* SHARP OBJECTS, Jean-Marc Vallée
Será que chegámos ao ponto em que se começa a construir uma galeria de autores-de-séries? A pergunta não é exactamente conceptual, mas industrial. Isto porque figuras como o canadiano Jean-Marc Vallée — dirigindo esta fabulosa adaptação do romance homónimo de Gillian Flynn (em oito episódios), um ano depois de ter assinado Big Little Lies (sete) — estão a provar que há uma linguagem televisiva que, afinal, nasce de sofisticadas sínteses de vários géneros do cinema clássico, do melodrama ao noir. A história da jornalista (admirável Amy Adams) que regressa à sua cidadezinha para investigar o assassinato de duas meninas, acabando por encontrar a energia muito viva dos seus próprios fantasmas familiares, constitui um exemplo modelar de narrativa em permanente oscilação entre a intensidade do visível e a perturbação do invisível. Mais um sinal, enfim, do modo como o carácter adulto das histórias com imagens e sons, vilipendiado pelo infantilismo de super-heróis e afins, se transferiu, em parte significativa, para o pequeno ecrã.

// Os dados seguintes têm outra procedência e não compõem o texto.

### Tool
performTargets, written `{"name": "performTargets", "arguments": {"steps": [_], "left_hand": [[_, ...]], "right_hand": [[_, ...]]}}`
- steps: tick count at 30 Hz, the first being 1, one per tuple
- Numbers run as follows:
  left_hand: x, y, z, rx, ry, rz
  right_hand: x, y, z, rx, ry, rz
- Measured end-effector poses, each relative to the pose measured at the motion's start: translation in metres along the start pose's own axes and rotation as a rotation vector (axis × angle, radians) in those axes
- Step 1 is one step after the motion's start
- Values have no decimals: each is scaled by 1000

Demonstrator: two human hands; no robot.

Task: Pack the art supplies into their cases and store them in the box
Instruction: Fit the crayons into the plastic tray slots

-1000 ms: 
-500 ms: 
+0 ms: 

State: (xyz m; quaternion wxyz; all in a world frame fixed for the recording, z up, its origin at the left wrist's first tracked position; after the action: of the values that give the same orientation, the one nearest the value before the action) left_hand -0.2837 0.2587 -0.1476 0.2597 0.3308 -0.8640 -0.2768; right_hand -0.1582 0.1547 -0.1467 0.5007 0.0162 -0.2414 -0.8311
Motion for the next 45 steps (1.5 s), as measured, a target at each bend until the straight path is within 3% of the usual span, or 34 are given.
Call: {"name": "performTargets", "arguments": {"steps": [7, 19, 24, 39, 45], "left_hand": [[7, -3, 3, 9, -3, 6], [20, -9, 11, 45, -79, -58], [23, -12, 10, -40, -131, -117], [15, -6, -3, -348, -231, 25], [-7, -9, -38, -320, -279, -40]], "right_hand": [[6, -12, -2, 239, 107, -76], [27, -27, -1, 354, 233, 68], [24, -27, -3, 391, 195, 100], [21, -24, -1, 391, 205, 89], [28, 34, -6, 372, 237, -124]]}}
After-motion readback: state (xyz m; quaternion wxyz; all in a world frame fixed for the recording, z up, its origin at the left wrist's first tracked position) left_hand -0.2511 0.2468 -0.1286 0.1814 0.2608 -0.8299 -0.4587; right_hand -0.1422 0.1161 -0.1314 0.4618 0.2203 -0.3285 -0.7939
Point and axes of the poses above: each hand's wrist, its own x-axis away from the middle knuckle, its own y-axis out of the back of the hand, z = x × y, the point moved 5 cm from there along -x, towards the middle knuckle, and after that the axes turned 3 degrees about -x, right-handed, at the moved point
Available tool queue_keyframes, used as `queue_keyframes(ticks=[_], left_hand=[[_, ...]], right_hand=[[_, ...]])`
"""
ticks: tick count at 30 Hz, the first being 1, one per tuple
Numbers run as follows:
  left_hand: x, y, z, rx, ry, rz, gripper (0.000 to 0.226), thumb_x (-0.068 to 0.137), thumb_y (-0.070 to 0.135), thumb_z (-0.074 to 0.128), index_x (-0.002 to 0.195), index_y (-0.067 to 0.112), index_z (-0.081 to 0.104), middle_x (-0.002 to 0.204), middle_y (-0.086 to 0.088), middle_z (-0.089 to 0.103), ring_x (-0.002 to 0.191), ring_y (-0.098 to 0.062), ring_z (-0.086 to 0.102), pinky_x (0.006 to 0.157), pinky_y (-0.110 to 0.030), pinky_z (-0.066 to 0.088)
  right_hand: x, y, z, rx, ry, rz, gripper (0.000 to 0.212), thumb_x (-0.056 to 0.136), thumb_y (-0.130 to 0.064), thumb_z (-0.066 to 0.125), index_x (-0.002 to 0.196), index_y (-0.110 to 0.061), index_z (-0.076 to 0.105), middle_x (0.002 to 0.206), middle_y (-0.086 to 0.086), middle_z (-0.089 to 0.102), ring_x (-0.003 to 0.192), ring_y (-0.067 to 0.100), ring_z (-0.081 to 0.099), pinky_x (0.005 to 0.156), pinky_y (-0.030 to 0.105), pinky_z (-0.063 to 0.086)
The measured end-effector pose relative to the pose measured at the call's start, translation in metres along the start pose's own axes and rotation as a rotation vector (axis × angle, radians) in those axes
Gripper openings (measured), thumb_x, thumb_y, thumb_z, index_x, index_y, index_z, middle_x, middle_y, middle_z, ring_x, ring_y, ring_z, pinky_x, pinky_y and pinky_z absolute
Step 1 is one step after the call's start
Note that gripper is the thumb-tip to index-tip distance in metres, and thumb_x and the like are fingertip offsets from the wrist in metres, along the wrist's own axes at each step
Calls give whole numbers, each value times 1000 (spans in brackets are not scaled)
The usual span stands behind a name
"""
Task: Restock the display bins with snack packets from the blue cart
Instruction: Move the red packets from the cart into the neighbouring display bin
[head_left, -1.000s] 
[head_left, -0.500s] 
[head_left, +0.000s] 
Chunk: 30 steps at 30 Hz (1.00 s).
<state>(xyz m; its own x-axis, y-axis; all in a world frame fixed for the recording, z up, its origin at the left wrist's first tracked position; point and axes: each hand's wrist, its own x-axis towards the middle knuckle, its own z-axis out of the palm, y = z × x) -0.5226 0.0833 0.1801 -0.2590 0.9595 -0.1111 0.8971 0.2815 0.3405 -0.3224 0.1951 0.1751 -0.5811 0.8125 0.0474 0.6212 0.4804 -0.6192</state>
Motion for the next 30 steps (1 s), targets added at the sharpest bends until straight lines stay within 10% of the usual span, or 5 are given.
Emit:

Pequeno?
* HOUSE OF CARDS [oito realizadores]
Na sequência de várias acusações de assédio sexual, Kevin Spacey foi despedido de House of Cards no final da quinta temporada. Tendo esse dado em conta, podemos encarar a sexta e última temporada como a cândida conclusão de uma história que perdeu a sua personagem central, o Presidente dos EUA Frank Underwood... Pura ilusão: em boa verdade, os oito episódios finais constituem um angustiado e sedutor esforço narrativo e simbólico para lidar com uma entidade que, de personagem política, passou a existir como fantasma do Mal absoluto. Coisa que, por certo, o fictício Underwood não desdenharia, mas que a série trabalha com um requinte de malvadez (perdoe-se a redundância) que, como seria de esperar, não mereceu grande atenção mediática. Dito de outro modo (evitando spoilers): Claire Underwood revela-se uma consumada herdeira do marido, obrigando-nos a rever, por defeito, as nossas visões mais cépticas sobre o exercício do poder político e, além do mais, oferecendo a Robin Wright (realizadora do episódio nº 8) um dos momentos mais altos da sua carreira.
Não será a coisa mais simpática de referir, mas convenhamos que há uma derrota inerente ao projecto de Sara — partilhada, aliás, por todos aqueles que defenderam a brilhante série de Marco Martins. Como se prova, nem mesmo um objecto interior aos dispositivos televisivos, apostado em discutir a medíocre "telenovelização" de muitos desses dispositivos, consegue desencadear algum tipo de reflexão colectiva, eventualmente de suave auto-crítica. Em Portugal, é cada vez mais difícil abrir espaços de pensamento sobre as componentes populistas que contaminam o espaço televisivo, infinitamente mais difícil do que transformar em tragédia colectiva a queda de um qualquer treinador de futebol... O que prova, além do mais, que o problema da formatação telenovelesca passou a exceder, e muito, os espaços específicos das narrativas audiovisuais — tal formatação é, no arranque de 2019, o mais poderoso factor cultural do nosso viver material e espiritual.